Struck from Amendment to Senate Bill 1814:
“…For academic years beginning on or after July 1, 2018 and
for earnings paid to a participant under a contract or collective bargaining
agreement entered into, amended, or renewed on or after the effective date of
this amendatory Act of the 100th General Assembly, if the amount of a
participant's earnings for any academic year used to determine the final rate
of earnings, determined on a full-time equivalent basis, exceeds the amount of
his or her earnings with the same employer for the previous academic year,
determined on a full-time equivalent basis, by more than 3%, then the
participant's employer shall pay to the System, in addition to all other
payments required under this Section and in accordance with guidelines
established by the System, the present value of the increase in benefits
resulting from the portion of the increase in earnings that is in excess of 3%.
“This present value shall be computed by the System on the
basis of the actuarial assumptions and tables used in the most recent actuarial
valuation of the System that is available at the time of the computation.
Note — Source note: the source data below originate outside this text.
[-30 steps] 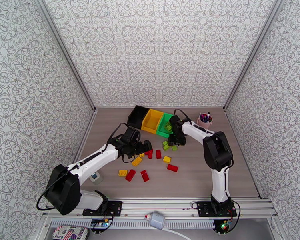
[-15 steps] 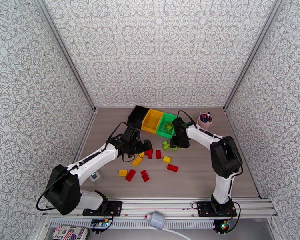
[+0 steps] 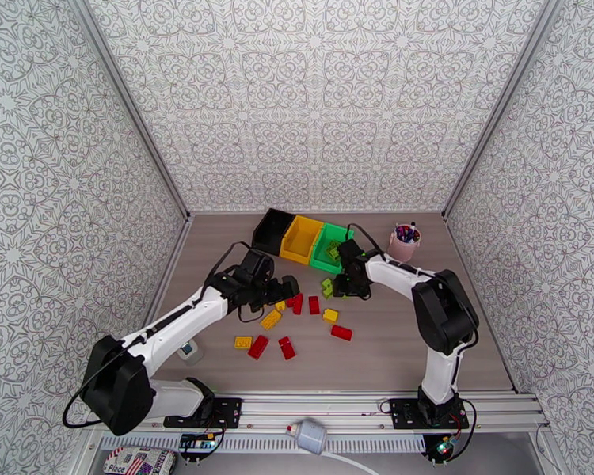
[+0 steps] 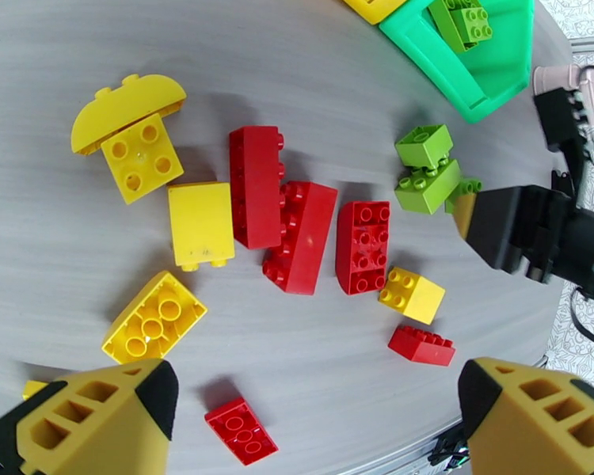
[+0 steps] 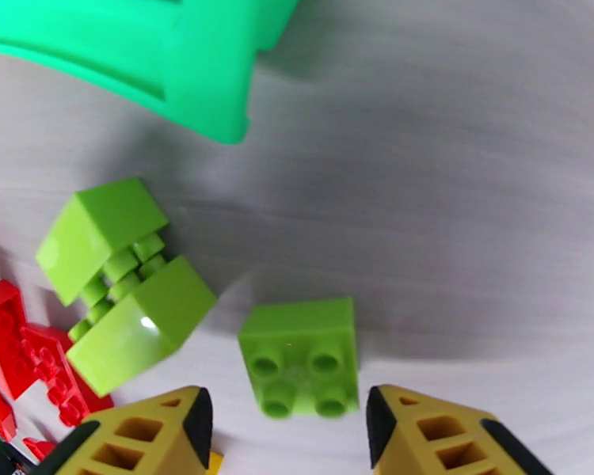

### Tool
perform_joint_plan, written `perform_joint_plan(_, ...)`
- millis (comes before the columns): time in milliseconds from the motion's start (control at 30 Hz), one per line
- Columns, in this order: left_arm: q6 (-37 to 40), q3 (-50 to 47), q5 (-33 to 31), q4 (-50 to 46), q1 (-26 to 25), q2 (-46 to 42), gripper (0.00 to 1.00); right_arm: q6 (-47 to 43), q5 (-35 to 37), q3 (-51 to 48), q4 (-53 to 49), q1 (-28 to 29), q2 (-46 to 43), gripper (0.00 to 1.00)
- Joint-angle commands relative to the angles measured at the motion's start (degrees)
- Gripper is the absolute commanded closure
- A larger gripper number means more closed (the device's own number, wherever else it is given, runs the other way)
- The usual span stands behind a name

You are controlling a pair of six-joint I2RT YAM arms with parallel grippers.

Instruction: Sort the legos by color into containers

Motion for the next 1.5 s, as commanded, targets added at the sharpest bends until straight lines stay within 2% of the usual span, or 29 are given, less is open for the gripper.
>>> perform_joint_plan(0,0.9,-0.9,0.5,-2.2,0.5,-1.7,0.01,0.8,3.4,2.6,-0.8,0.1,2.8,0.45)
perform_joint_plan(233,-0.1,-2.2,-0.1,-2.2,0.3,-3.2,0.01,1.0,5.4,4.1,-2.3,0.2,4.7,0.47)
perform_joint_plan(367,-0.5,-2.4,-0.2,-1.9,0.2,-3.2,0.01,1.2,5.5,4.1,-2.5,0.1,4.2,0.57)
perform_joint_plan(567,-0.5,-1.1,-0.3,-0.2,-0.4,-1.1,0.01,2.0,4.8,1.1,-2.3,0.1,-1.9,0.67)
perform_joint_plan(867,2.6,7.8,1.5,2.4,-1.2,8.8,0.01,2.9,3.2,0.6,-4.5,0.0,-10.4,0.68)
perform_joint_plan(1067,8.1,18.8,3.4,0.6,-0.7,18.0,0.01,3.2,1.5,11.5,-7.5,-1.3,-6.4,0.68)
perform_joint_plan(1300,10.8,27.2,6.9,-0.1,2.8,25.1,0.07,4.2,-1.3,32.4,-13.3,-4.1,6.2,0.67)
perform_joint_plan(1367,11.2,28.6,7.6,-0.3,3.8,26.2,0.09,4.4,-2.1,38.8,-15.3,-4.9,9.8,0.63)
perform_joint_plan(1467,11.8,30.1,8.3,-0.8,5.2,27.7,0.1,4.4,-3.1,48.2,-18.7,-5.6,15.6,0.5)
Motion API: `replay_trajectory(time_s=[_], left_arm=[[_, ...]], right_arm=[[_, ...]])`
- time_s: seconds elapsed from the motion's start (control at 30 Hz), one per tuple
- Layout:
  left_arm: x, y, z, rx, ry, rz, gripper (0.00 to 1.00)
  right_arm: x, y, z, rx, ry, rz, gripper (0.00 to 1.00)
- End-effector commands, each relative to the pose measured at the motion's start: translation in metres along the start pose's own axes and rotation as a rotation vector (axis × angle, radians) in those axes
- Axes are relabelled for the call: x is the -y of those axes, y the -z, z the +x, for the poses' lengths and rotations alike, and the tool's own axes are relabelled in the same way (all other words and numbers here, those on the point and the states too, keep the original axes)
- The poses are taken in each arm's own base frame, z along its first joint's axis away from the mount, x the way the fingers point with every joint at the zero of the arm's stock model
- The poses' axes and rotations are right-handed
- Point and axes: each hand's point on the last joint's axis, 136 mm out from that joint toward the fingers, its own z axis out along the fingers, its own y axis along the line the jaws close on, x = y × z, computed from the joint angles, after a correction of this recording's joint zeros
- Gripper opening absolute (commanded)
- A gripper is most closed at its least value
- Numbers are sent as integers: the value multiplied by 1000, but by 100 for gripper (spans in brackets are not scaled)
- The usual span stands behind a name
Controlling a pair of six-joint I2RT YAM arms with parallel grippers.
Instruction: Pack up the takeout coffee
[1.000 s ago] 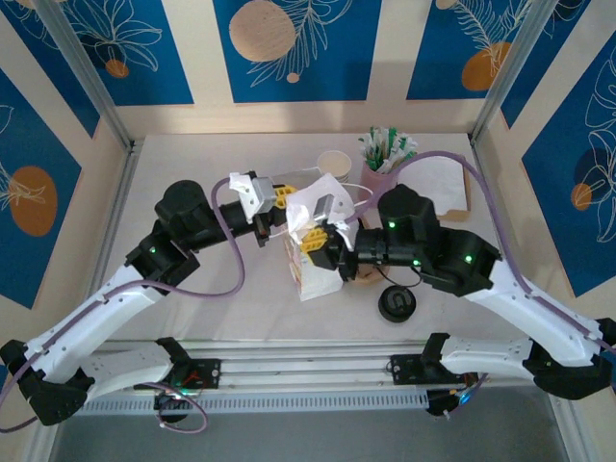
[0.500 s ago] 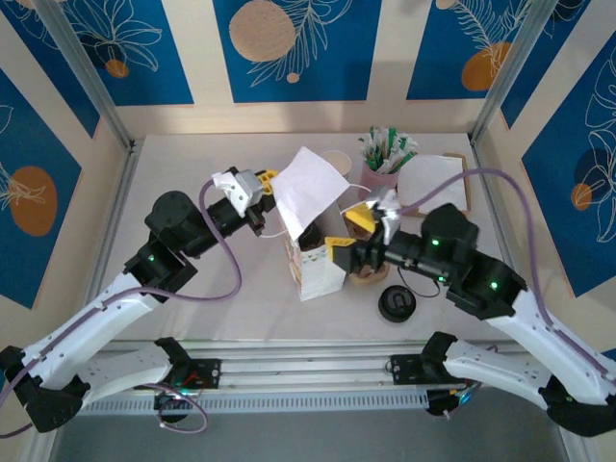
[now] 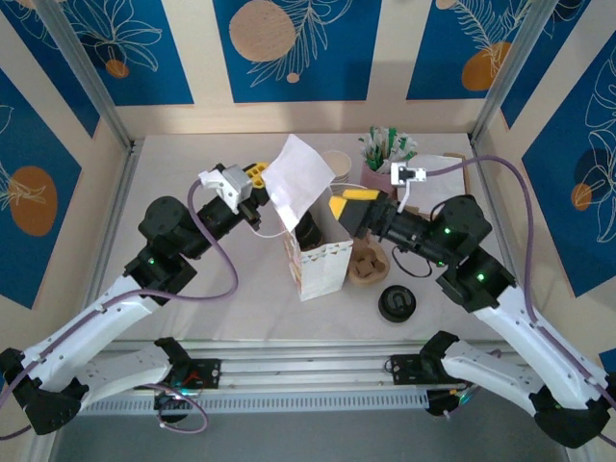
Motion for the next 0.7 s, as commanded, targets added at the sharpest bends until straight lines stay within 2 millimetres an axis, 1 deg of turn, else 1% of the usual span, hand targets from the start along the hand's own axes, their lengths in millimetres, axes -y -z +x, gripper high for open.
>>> replay_trajectory(time_s=[0.0,0.07,0.13,0.23,0.37,0.47,0.6,0.67], left_arm=[[14,7,-33,107,131,88,0],[18,9,-41,133,192,123,0],[22,10,-47,148,245,151,0],[28,12,-54,155,293,193,0],[33,14,-61,180,341,236,0],[35,15,-66,189,374,257,0],[37,15,-71,195,400,276,0],[37,15,-71,195,406,277,0]], right_arm=[[-25,-5,-19,55,-68,-119,99],[-20,-11,-22,72,-83,-111,99],[-22,-14,-27,92,-77,-130,99],[-31,-18,-32,108,-55,-185,99],[-29,-26,-36,118,-56,-190,100],[-33,-32,-34,98,-46,-220,98],[-39,-37,-26,60,-17,-256,80],[-44,-37,-21,44,4,-283,76]])
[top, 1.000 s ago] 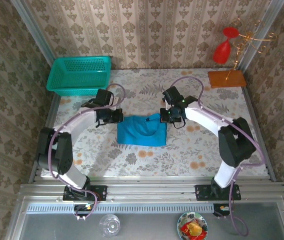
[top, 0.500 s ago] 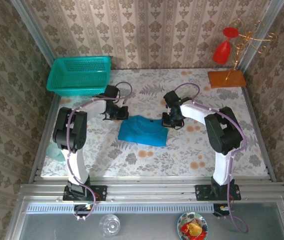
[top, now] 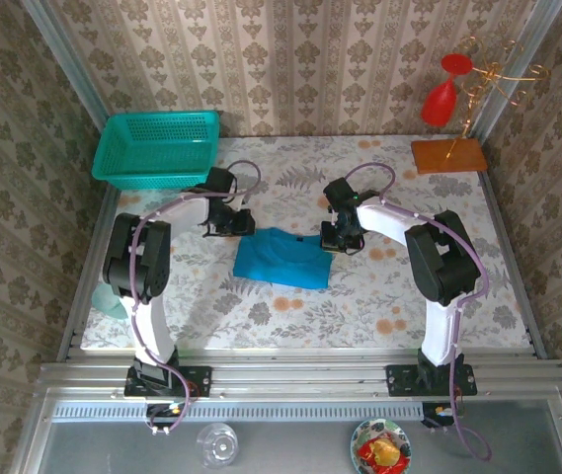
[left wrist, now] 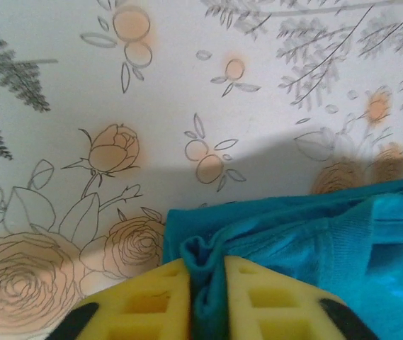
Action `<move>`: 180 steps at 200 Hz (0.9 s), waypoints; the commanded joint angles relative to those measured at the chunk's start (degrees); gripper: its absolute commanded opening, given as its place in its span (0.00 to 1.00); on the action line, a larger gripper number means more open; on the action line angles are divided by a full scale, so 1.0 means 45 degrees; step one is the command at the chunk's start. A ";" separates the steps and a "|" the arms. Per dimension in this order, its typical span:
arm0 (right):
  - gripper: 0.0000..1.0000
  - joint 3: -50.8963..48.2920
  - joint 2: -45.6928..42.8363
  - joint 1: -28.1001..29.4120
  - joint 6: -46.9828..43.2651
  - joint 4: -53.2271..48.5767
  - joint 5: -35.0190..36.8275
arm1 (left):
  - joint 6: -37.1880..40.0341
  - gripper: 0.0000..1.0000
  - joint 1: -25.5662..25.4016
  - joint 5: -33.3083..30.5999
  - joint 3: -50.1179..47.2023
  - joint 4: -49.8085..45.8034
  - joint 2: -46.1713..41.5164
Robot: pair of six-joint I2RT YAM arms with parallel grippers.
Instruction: Fold the inside-out t-shirt
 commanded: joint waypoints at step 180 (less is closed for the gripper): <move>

The
System may require the employer to provide any pertinent information or
documentation.
“Whenever it determines that a payment is or may be required
under this subsection (g-1), the System shall calculate the amount of the
payment and bill the employer for that amount. The bill shall specify the
calculations used to determine the amount due. If the employer disputes the
amount of the bill, it may, within 30 days after receipt of the bill, apply to
the System in writing for a recalculation. The application must specify in
detail the grounds of the dispute and, if the employer asserts that subsection
(g) of this Section applies, must include an affidavit setting forth and
attesting to all facts within the employer's knowledge that are pertinent to
the applicability of subsection (g). Upon receiving a timely application for
recalculation, the System shall review the application and, if appropriate,
recalculate the amount due.
“The employer contributions required under this subsection
(g-1) may be paid in the form of a lump sum within 90 days after receipt of the
bill. If the employer contributions are not paid within 90 days after receipt
of the bill, then interest shall be charged at a rate equal to the System's
annual actuarially assumed rate of return on investment compounded annually
from the 91st day after receipt of the bill. Payments must be concluded within
3 years after the employer's receipt of the bill. This subsection (g-1) does
not apply to (1) Tier 2 hybrid plan members and (2) Tier 2 defined benefit
members who first participate under this Article on or after the implementation
date of the Optional Hybrid Plan…” (pg. 351-353).